Coaxial Cylinders. A long metal cylinder with radius a is supported on an insulating stand on the axis of a long, hollow, metal tube with radius \(b\). The positive charge per unit length on the inner cylinder is \(\lambda\), and there is an equal negative charge per unit length on the outer cylinder. (a) Calculate the potential \(V(r)\) for (i) \(r < a\); (ii) \(a < r < b\); (iii) \(r > b\). (\(Hint:\) The net potential is the sum of the potentials due to the individual conductors.) Take \(V = 0\) at \(r = b\). (b) Show that the potential of the inner cylinder with respect to the outer is $$V^{ab} = \frac{\lambda} {2\pi\epsilon_0} ln \frac{b} {a}$$ (c) Use Eq. (23.23) and the result from part (a) to show that the electric field at any point between the cylinders has magnitude $$E(r) = \frac{V_{ab}} {ln(b/a)} \frac{1} {r}$$ (d) What is the potential difference between the two cylinders if the outer cylinder has no net charge?

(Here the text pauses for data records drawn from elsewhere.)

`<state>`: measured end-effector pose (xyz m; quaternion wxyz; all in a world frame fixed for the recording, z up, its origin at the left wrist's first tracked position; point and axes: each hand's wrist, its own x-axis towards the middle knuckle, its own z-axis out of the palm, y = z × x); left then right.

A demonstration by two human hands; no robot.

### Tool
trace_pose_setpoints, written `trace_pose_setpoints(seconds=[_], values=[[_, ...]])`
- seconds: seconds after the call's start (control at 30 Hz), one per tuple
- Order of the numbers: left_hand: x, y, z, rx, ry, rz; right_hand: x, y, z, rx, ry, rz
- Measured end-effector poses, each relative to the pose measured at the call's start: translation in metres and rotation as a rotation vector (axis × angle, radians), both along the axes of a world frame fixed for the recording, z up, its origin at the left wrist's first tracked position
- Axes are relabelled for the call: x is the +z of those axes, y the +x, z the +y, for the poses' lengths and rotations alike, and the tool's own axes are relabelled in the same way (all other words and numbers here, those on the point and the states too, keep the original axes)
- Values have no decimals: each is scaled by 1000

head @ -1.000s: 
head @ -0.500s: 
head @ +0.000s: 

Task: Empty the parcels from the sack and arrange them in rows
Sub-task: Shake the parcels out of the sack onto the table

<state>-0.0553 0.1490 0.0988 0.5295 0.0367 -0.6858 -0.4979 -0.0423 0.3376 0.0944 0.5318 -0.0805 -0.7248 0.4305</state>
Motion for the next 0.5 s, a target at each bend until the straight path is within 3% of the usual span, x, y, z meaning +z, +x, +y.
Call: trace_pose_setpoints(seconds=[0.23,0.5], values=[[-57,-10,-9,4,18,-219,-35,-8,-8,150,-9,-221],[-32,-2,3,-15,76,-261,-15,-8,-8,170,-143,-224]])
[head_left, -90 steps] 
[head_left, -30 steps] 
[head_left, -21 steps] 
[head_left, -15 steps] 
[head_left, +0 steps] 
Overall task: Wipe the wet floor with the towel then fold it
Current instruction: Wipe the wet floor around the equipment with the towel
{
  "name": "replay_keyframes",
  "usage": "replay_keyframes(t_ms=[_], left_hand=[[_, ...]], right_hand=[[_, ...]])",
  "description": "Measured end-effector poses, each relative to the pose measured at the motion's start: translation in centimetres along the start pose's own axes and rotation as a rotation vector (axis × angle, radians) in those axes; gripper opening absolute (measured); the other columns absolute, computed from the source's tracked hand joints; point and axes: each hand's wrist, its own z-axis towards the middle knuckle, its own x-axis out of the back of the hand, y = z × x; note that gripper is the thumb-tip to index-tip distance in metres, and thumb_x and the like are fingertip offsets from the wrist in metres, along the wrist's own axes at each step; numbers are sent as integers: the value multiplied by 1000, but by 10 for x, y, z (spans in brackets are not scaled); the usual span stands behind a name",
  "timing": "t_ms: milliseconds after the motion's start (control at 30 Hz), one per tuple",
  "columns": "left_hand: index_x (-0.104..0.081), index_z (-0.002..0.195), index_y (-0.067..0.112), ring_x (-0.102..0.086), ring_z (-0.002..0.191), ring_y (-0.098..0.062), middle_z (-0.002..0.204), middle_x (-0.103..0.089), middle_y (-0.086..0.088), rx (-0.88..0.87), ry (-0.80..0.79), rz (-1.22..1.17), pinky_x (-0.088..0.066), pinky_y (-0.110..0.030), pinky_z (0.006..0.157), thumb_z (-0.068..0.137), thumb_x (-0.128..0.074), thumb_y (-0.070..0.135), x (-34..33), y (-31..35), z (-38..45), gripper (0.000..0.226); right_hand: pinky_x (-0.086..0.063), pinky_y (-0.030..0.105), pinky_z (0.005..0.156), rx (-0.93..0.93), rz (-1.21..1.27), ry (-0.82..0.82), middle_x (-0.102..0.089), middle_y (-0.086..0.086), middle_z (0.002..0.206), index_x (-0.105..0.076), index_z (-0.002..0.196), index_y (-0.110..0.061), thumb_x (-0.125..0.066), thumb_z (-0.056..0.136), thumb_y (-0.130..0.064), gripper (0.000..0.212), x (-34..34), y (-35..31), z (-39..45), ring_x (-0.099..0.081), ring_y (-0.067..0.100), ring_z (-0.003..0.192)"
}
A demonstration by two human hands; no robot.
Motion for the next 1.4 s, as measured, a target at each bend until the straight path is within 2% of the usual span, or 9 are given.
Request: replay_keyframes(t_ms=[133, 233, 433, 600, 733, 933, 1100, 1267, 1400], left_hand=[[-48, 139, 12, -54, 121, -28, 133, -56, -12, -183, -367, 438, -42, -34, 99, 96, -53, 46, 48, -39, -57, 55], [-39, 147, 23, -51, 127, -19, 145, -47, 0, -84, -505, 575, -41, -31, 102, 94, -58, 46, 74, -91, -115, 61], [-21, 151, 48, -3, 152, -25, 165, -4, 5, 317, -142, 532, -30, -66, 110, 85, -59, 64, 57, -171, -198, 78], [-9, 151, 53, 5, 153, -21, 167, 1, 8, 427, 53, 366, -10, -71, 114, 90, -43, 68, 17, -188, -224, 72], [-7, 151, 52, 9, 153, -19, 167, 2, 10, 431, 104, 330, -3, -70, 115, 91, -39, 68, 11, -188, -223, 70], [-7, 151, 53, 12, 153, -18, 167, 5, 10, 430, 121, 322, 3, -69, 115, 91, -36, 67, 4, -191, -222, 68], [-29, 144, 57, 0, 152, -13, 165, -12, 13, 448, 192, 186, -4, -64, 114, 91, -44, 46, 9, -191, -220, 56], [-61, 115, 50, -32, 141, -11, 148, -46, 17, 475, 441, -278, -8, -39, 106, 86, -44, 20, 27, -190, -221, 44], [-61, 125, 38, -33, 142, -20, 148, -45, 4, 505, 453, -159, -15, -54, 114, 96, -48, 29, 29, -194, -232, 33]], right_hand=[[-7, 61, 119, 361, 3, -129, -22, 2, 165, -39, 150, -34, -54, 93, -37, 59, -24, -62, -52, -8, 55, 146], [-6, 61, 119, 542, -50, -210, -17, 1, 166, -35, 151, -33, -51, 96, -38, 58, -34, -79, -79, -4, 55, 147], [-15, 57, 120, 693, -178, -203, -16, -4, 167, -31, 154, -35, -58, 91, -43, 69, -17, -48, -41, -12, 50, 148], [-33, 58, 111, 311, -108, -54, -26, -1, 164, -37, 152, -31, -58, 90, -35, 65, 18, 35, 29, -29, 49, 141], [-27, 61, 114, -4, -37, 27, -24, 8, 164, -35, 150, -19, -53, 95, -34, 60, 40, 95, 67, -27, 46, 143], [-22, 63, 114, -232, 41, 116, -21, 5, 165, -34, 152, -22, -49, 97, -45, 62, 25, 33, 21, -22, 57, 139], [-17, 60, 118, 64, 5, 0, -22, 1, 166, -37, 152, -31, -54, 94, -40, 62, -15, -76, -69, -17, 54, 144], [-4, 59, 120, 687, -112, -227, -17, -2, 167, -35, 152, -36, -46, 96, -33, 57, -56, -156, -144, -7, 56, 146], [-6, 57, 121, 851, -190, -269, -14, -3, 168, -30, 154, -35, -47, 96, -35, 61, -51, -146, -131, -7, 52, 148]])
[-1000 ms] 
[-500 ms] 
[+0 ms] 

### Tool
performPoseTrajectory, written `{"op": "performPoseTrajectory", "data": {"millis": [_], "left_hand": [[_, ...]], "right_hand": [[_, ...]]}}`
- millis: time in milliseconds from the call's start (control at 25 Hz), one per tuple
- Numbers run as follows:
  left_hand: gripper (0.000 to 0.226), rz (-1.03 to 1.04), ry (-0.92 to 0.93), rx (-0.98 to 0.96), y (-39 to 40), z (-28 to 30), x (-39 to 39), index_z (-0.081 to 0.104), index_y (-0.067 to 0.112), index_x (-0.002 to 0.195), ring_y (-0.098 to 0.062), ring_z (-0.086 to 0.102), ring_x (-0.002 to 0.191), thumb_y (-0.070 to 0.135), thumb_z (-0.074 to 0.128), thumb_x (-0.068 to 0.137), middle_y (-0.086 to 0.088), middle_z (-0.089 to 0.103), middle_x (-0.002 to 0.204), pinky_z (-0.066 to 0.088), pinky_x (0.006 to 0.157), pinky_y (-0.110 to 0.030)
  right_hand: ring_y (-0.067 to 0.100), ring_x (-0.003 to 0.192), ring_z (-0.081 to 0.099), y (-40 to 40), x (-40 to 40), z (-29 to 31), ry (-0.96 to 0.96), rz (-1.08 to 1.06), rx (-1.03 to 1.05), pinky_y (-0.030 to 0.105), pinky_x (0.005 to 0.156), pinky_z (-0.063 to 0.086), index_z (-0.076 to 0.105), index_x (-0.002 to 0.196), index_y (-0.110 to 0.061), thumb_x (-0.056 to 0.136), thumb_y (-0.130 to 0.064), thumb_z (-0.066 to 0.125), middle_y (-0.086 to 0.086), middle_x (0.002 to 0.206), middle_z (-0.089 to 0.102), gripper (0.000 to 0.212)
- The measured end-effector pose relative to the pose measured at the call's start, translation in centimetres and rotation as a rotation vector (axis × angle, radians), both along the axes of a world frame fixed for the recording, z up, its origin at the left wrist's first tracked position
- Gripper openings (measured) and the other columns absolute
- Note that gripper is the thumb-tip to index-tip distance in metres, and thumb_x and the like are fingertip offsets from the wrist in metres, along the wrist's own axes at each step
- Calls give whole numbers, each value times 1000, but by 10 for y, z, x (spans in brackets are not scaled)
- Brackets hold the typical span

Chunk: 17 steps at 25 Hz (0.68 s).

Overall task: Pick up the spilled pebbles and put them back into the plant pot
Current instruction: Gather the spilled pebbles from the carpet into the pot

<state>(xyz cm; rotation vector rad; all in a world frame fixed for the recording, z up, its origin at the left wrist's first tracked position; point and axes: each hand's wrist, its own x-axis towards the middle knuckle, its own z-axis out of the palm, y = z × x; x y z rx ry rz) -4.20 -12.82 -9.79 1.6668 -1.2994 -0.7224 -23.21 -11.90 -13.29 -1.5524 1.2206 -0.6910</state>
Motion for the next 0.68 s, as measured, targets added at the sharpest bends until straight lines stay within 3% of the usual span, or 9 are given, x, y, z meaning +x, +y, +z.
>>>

The vertical deflecting plates of a typical classroom oscilloscope are a pair of parallel square metal plates carrying equal but opposite charges. Typical dimensions are about 3.0 cm on a side, with a separation of about 5.0 mm. The potential difference between the plates is 25.0 V. The plates are close enough that we can ignore fringing at the ends. Under these conditions: (a) how much charge is on each plate, and (b) how strong is the electric field between the plates? (c) If an electron is ejected at rest from the negative plate, how fast is it moving when it reaches the positive plate?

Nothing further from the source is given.